- **ASSIGNMENT**
Nothing but the lines from the one containing "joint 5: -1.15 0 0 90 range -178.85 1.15" through the one containing "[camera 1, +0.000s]", both included, should be given again, each exactly as written below.

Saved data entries
● ● ● ●

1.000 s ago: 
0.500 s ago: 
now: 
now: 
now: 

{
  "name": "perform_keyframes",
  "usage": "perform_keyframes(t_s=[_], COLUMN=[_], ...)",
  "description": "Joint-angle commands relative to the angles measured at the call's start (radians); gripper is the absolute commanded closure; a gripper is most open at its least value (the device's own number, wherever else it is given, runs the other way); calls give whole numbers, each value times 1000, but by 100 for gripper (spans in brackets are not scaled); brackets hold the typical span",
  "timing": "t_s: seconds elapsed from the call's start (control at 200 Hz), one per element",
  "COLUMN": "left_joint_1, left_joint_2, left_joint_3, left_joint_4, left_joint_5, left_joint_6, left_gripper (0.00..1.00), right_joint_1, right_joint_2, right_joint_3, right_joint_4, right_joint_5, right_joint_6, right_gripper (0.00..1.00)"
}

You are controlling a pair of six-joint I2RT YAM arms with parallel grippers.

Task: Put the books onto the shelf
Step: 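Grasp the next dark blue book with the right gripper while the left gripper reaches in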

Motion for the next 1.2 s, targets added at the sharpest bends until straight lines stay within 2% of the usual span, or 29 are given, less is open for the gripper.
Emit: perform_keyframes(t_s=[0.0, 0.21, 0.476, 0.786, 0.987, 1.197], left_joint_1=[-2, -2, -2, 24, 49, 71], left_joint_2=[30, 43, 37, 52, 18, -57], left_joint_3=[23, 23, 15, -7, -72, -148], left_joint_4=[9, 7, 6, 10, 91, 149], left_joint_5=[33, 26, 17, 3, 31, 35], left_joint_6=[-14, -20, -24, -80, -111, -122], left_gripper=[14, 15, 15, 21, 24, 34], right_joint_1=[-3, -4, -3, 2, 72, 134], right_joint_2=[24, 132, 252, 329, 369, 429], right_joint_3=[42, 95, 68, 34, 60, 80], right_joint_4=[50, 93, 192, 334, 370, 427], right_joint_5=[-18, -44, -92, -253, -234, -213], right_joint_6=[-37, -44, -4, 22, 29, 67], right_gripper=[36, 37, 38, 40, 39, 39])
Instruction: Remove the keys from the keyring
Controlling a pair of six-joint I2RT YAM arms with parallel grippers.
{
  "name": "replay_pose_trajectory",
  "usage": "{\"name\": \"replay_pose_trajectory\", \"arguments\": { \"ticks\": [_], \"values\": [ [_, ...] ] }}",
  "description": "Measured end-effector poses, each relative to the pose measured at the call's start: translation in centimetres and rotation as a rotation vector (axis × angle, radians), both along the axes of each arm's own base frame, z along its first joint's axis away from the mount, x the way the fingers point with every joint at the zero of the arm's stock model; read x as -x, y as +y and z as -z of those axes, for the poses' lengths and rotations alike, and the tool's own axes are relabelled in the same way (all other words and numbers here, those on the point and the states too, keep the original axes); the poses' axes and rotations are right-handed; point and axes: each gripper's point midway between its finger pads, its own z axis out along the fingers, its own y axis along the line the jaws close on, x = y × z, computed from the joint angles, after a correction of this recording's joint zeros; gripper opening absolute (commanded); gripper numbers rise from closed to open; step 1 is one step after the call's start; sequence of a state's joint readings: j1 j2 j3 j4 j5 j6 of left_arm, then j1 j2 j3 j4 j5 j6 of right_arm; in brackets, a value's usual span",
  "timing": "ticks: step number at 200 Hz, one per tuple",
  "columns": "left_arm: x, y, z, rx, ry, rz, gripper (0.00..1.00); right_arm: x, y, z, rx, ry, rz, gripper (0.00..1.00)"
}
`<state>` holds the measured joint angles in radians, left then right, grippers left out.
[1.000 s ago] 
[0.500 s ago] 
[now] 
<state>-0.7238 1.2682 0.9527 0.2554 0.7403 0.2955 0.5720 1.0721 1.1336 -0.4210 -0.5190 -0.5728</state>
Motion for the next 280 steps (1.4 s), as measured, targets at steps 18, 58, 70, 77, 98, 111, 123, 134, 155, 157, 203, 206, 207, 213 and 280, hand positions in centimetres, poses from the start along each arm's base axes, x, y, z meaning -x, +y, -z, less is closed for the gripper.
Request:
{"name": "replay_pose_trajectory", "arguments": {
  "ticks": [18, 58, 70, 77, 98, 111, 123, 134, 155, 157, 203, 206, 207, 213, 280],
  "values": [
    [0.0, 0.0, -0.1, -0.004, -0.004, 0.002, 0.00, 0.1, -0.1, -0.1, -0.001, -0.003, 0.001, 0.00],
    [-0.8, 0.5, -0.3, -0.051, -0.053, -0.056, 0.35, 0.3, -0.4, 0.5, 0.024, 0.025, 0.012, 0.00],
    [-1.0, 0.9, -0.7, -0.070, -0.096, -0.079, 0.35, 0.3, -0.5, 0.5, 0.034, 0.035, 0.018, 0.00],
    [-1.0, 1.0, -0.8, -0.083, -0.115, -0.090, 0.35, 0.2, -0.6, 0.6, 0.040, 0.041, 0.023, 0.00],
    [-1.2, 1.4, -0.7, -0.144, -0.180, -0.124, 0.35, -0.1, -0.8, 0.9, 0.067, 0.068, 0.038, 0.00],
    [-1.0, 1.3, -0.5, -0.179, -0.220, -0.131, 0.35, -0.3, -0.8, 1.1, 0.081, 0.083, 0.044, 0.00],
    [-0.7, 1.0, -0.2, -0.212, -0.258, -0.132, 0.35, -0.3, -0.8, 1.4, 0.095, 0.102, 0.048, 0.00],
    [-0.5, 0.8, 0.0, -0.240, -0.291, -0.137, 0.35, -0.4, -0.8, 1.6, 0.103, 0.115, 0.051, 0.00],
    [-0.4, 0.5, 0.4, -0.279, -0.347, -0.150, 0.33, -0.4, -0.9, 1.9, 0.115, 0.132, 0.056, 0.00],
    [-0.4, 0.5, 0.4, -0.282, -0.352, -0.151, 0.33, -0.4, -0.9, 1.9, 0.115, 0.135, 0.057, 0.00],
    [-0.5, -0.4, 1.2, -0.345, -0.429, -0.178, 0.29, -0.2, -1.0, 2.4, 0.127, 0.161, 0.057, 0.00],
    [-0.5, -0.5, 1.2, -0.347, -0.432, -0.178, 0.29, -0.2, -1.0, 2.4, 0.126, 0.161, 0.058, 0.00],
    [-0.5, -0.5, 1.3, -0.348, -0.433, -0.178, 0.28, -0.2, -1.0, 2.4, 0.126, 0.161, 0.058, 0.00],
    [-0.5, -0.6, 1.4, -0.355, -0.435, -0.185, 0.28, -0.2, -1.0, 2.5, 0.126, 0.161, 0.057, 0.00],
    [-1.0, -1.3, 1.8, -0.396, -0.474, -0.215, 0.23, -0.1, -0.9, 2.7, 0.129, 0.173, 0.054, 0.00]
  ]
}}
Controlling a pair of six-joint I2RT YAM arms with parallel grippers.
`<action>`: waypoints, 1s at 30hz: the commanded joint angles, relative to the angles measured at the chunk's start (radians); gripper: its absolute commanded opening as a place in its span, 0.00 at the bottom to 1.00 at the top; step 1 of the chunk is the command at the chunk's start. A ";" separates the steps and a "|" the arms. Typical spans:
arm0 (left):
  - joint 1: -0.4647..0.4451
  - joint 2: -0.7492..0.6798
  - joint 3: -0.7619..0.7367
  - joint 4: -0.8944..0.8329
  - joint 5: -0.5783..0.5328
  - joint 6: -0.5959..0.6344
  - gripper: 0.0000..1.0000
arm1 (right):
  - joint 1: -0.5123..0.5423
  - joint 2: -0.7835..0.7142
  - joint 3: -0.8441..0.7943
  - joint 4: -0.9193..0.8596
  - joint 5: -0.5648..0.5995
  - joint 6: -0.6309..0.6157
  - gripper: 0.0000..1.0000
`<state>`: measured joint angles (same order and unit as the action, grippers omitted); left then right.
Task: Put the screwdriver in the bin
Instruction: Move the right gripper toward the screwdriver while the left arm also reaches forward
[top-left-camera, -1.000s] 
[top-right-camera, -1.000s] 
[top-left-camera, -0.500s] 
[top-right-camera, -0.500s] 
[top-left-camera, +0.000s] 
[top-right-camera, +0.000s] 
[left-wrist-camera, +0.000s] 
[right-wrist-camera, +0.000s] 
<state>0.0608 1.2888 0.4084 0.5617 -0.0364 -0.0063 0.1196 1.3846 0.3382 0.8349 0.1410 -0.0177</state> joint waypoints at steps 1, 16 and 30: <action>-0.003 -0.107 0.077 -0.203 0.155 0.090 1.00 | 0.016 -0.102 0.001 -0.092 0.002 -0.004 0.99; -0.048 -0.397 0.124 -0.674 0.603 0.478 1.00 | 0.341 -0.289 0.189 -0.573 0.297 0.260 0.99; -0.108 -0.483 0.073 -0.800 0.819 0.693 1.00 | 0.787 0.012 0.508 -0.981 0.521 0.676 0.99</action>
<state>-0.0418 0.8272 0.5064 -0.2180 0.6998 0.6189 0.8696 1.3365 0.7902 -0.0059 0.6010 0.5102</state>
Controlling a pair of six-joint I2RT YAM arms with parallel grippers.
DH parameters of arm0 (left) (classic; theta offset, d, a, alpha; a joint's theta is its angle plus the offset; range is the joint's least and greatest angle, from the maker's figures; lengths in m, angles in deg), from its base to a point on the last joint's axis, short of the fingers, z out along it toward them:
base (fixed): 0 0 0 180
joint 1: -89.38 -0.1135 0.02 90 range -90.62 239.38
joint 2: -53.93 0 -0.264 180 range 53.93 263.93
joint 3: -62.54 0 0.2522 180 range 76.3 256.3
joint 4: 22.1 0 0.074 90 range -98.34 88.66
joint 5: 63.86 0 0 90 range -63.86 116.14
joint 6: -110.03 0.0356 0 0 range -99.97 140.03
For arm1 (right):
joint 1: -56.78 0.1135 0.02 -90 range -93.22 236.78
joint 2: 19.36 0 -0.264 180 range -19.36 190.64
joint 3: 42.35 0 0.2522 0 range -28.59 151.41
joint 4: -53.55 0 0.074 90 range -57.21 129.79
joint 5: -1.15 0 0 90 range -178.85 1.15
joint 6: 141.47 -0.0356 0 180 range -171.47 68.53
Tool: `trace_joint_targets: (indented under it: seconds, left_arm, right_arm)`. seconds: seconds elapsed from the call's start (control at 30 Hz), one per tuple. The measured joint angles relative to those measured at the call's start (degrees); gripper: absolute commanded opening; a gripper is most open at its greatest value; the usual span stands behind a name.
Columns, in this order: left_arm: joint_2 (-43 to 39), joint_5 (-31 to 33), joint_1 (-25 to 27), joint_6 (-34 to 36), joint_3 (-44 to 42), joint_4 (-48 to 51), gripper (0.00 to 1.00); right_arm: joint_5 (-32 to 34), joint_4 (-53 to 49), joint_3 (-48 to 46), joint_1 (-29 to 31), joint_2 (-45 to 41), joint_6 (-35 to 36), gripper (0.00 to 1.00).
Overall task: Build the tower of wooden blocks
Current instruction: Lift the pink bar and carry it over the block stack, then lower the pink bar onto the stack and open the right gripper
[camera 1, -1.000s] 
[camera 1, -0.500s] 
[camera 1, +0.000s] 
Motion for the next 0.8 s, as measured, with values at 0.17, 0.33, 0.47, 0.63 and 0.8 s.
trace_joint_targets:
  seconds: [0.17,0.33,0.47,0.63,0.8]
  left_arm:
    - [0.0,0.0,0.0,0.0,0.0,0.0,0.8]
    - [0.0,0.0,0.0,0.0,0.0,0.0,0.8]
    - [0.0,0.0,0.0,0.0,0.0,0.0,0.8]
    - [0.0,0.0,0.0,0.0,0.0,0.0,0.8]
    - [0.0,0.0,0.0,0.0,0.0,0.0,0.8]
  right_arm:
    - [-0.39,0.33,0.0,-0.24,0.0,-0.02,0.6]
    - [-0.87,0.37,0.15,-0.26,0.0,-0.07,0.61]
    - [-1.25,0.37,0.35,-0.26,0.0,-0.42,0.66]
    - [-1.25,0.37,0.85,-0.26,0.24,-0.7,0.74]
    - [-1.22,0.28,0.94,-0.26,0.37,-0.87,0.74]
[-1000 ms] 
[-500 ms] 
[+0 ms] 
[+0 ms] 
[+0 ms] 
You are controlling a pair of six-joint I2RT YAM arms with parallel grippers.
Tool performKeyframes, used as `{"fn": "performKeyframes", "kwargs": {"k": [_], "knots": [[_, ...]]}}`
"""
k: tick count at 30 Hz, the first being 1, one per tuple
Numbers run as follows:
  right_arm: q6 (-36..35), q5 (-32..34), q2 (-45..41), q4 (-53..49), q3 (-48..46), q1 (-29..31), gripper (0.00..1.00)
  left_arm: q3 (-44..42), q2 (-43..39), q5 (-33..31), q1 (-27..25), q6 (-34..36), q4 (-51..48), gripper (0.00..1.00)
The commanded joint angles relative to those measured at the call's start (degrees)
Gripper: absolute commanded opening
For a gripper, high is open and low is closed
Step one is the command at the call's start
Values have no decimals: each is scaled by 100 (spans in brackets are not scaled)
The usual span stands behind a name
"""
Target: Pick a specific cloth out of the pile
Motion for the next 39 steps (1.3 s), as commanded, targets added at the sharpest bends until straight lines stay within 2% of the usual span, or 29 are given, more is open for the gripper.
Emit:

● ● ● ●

- **OUTPUT FOR THIS EXERCISE**
joint 5: -1.15 0 0 90 range -178.85 1.15
joint 6: 141.47 -0.0356 0 180 range -171.47 68.53
Tool: `trace_joint_targets: (indented under it: seconds, left_arm, right_arm)`. seconds: seconds elapsed from the call's start (control at 30 Hz), one per tuple. The measured joint angles relative to those measured at the call's start (degrees); gripper: absolute commanded opening; a gripper is most open at its greatest value; the usual span stands behind a name.
Columns, in this order: left_arm: joint_2 (-43 to 39), joint_5 (-31 to 33), joint_1 (-25 to 27), joint_6 (-34 to 36), joint_3 (-44 to 42), joint_4 (-48 to 51), gripper (0.00 to 1.00); right_arm: joint_5 (-32 to 34), joint_4 (-53 to 49), joint_3 (-48 to 46), joint_1 (-29 to 31), joint_2 (-45 to 41), joint_6 (-35 to 36), gripper (0.00 to 1.00).
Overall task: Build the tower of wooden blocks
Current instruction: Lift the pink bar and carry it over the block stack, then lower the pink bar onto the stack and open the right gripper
[camera 1, -1.000s] 
[camera 1, -0.500s] 
[camera 1, +0.000s] 

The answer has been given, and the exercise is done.